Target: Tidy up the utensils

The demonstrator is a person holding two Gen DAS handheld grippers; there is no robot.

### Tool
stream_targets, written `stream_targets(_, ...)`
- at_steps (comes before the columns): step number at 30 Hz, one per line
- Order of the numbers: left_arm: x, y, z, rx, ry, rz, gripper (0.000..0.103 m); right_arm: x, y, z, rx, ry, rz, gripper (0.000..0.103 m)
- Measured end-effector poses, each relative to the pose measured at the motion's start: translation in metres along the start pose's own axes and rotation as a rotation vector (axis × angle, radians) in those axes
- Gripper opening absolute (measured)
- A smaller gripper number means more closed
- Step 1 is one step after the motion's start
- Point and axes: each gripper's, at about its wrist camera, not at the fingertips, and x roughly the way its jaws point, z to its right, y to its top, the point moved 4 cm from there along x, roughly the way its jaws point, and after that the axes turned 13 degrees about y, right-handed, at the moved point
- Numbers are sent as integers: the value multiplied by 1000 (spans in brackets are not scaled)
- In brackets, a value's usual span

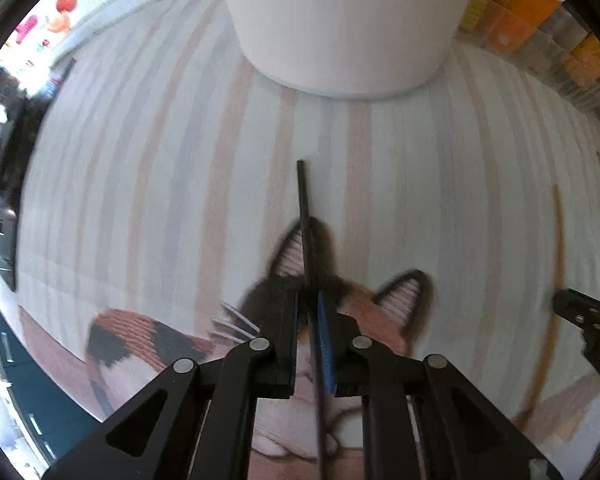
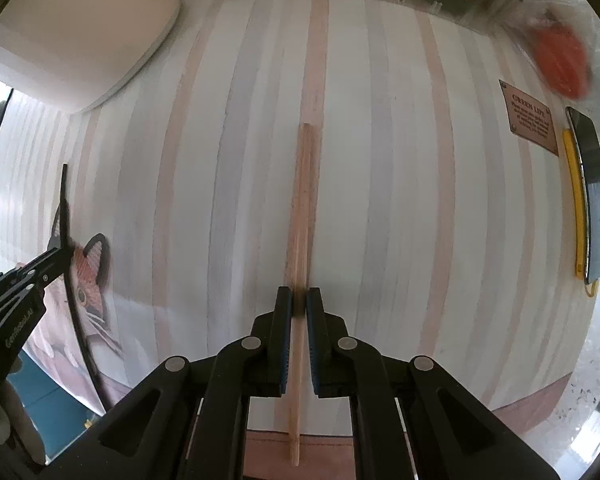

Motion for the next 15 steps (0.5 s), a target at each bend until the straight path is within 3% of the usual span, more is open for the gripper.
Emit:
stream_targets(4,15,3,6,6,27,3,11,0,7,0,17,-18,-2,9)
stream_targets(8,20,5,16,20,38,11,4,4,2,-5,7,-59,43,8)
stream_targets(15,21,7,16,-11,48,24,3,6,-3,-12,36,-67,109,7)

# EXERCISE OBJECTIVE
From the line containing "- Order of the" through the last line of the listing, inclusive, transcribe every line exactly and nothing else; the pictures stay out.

# ANSWER BOX
- Order of the numbers: left_arm: x, y, z, rx, ry, rz, gripper (0.000..0.103 m); right_arm: x, y, z, rx, ry, rz, gripper (0.000..0.103 m)
- Measured end-effector poses, each relative to the pose measured at the motion's start: translation in metres along the start pose's own axes and rotation as a rotation vector (axis × angle, radians) in those axes
- Gripper opening absolute (measured)
- A smaller gripper number means more closed
- Step 1 is one step after the motion's start
- Point and axes: each gripper's, at about its wrist camera, not at the fingertips, and x roughly the way its jaws point, z to its right, y to its top, the point moved 4 cm from there along x, roughly the way its jaws point, and after that the axes turned 13 degrees about y, right-handed, at the moved point
- Numbers are sent as integers: the value multiplied by 1000 (spans in brackets are not scaled)
- In brackets, a value's usual span


Motion for the next 15 steps (0.5 s), a target at each bend until the straight path is within 3% of the usual span, more is open for the gripper.
Emit:
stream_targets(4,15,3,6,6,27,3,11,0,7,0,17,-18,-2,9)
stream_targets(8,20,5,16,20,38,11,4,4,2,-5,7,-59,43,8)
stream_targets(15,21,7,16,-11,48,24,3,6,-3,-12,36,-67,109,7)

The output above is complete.